The Shelter Series: Maurice Manning, Meter and the Hinterlands Confession

Confession: I cannot write free verse poetry.  I’m too attached to the sound of language.  All my life, especially in the younger years, I’ve been the listener, so perhaps my draw to meter is unavoidable.  One of the books I’ve spent time with lately is The Founding of English Metre by John Thompson.  Alan Shapiro gave me this book a few years ago and I’ve just recently sat down with it.  The aim of this book is to demonstrate how English language poetry developed, just before Shakespeare came along.  Poetry of the era came to bring “speech-patterns” as naturally as possible into agreement with metrical pattern.  I’ve annotated this book with comments like, “the line must be audible as a line” and “prosody is not simply an arrangement of sound and rhythm, it also shapes meaning.”  Here’s a good quote from Thompson:  “the tension is greatest when the metrical pattern is strict and the language is colloquial.”  That’s smart-talk that’s right up my alley. 

My own interest as a poet is to set the language I hear into a metrical context.  I have this interest because the local language I hear and have always relished is almost singing.  There is a great difference between speech and thought, and, as a lifelong listener, I lean toward speech and all of its features.  It’s like hand-jive with the voice.

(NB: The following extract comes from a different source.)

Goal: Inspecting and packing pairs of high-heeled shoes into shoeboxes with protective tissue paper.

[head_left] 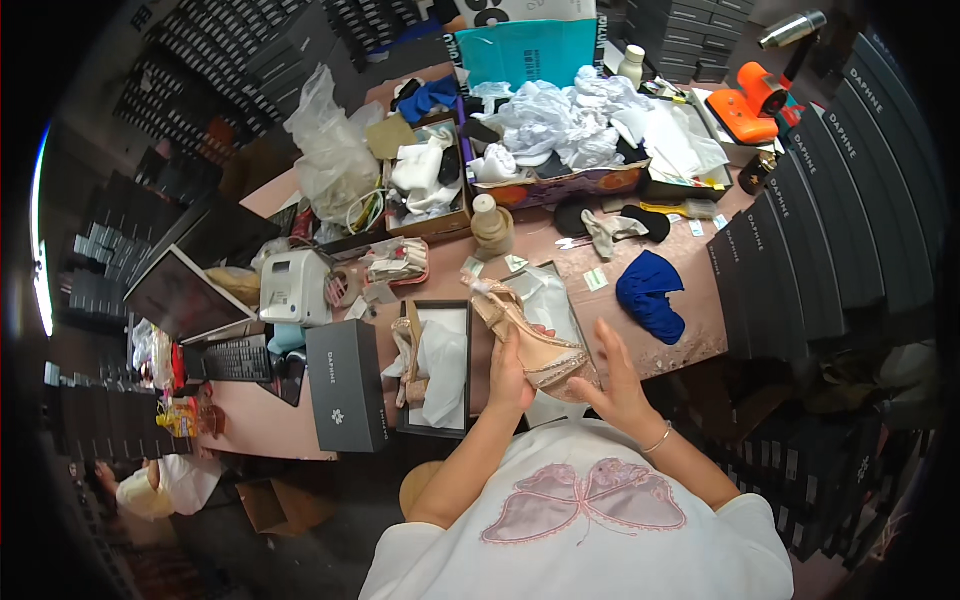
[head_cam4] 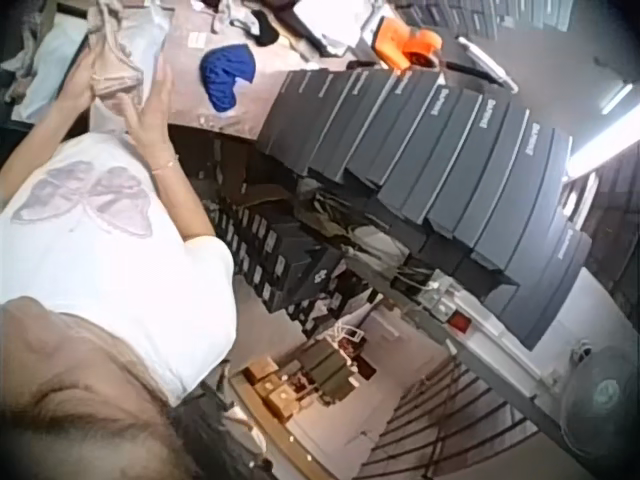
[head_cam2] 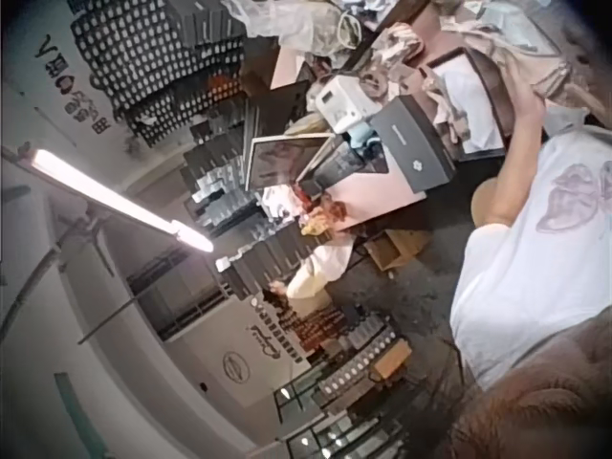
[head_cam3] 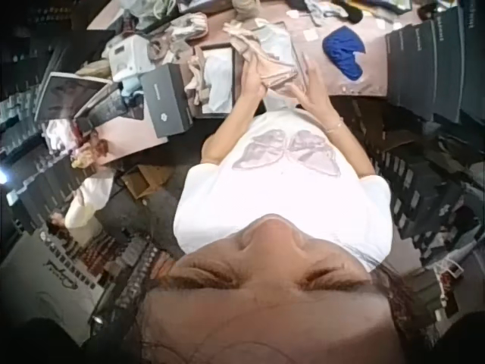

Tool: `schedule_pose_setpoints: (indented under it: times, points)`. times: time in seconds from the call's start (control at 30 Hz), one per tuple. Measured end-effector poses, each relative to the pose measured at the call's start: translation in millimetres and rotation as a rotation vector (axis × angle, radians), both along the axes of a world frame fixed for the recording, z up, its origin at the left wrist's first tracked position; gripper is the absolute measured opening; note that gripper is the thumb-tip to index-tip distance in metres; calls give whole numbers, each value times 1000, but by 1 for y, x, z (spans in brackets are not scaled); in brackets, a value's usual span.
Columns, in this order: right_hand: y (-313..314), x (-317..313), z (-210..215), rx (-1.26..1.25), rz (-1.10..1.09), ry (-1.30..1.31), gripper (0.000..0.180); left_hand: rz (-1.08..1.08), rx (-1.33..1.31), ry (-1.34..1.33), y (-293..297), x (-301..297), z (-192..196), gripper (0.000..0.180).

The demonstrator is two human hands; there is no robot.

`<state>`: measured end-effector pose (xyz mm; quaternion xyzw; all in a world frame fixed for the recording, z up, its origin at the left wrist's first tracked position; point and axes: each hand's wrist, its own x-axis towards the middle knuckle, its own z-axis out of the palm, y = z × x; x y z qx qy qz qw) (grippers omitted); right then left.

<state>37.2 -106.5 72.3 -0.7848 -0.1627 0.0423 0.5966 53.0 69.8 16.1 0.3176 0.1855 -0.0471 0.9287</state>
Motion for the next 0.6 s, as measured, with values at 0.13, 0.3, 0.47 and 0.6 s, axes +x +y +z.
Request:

Of course, like most of us, I began from instinct and reading a book like Thompson’s offers an academic framework to think about a matter that is perfectly natural and common.  But there has always been something in the air.  Recently I heard from my neighbor a story about a long gone neighbor whose name was Poot Smalley.  I marveled that anyone would go through the world with such a name.  Then, just a few days ago my eye spied the name of Poot Smalley in our weekly newspaper.  Our local paper reprints articles from earlier days on a page called “Looking Back.”  In this recent edition I found this headline: “Fire destroys blind man’s house.”  This was Mr. Smalley’s misfortune.  The reprinted article quotes him saying about his house, “There ain’t a sprig of nothing left but tin.”  Apparently Poot Smalley was fluent in blank verse!